- Available data
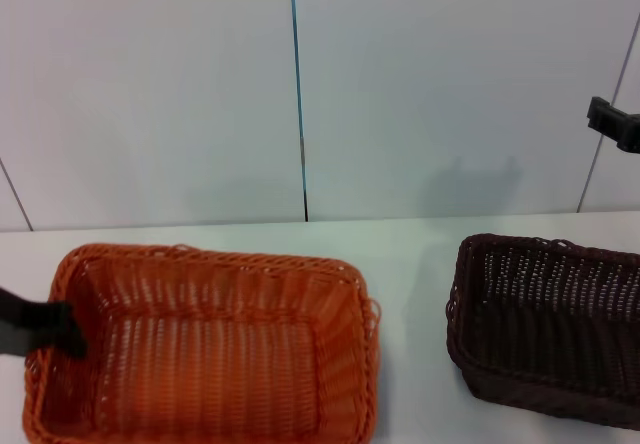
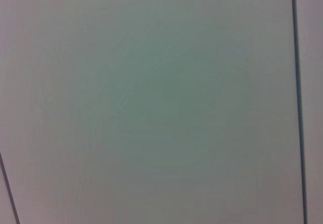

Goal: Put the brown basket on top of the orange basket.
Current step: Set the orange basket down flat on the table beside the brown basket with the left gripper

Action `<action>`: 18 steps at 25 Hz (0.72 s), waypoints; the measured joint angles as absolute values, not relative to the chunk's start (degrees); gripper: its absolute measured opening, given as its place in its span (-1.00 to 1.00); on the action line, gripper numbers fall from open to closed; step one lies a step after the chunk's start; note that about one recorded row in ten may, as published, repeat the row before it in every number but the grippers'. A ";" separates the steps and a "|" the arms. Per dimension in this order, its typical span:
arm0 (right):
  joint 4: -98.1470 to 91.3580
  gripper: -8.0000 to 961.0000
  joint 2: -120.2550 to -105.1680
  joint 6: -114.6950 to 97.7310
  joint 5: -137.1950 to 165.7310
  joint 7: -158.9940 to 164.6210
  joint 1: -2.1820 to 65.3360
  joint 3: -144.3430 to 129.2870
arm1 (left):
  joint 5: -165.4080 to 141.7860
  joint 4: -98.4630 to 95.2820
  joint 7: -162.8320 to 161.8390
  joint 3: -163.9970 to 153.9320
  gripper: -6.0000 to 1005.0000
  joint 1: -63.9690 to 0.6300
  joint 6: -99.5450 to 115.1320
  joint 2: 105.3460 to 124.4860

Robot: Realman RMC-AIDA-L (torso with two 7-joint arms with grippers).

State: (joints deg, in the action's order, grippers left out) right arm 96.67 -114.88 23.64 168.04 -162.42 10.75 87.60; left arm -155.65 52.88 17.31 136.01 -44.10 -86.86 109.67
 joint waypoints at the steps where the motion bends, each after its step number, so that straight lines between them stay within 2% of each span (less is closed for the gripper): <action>1: 96.67 0.59 -114.88 23.74 168.04 -162.42 10.76 87.59 | -155.63 52.61 17.46 136.01 -0.72 -44.50 -86.80 109.56; 18: 97.31 0.59 -114.87 24.25 168.05 -162.42 10.97 86.49 | -151.75 40.92 22.12 137.88 -0.72 -47.55 -77.21 108.30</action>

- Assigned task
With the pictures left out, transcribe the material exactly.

- Expected output
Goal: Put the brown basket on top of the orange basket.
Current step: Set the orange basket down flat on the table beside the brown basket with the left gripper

Action `<action>`: 18 steps at 25 Hz (0.72 s), waypoints; the measured joint angles as absolute values, not relative to the chunk's start (degrees); gripper: its absolute measured opening, given as its place in its span (-1.00 to 1.00); on the action line, gripper numbers fall from open to closed; step one lies a step after the chunk's start; note that about one recorded row in ten may, as published, repeat the row before it in every number but the grippers'. A ";" separates the steps and a "|" the arms. Per dimension in this order, its typical span:
arm0 (right):
  joint 4: -98.1470 to 91.3580
  gripper: -8.0000 to 961.0000
  joint 2: -120.2550 to -105.1680
  joint 6: -114.6950 to 97.7310
  joint 5: -137.1950 to 165.7310
  joint 7: -158.9940 to 164.6210
  joint 1: -2.1820 to 65.3360
  joint 3: -144.3430 to 129.2870
arm1 (left):
  joint 5: -165.4080 to 141.7860
  joint 4: -98.4630 to 95.2820
  joint 7: -162.8320 to 161.8390
  joint 3: -163.9970 to 153.9320
  gripper: -6.0000 to 1005.0000
  joint 1: -63.9690 to 0.6300
  joint 6: -99.5450 to 115.1320
  joint 2: 105.3460 to 124.4860

Robot: Realman RMC-AIDA-L (torso with two 7-joint arms with grippers).

State: (joints deg, in the action's order, grippers left out) right arm 96.67 -114.88 23.64 168.04 -162.42 10.75 87.60; left arm -155.65 52.88 17.31 136.01 -44.10 -86.86 109.67
 joint waypoints at the steps where the motion bends, each after its step number, so that straight lines between them stay within 2% of each span (less is closed for the gripper): <action>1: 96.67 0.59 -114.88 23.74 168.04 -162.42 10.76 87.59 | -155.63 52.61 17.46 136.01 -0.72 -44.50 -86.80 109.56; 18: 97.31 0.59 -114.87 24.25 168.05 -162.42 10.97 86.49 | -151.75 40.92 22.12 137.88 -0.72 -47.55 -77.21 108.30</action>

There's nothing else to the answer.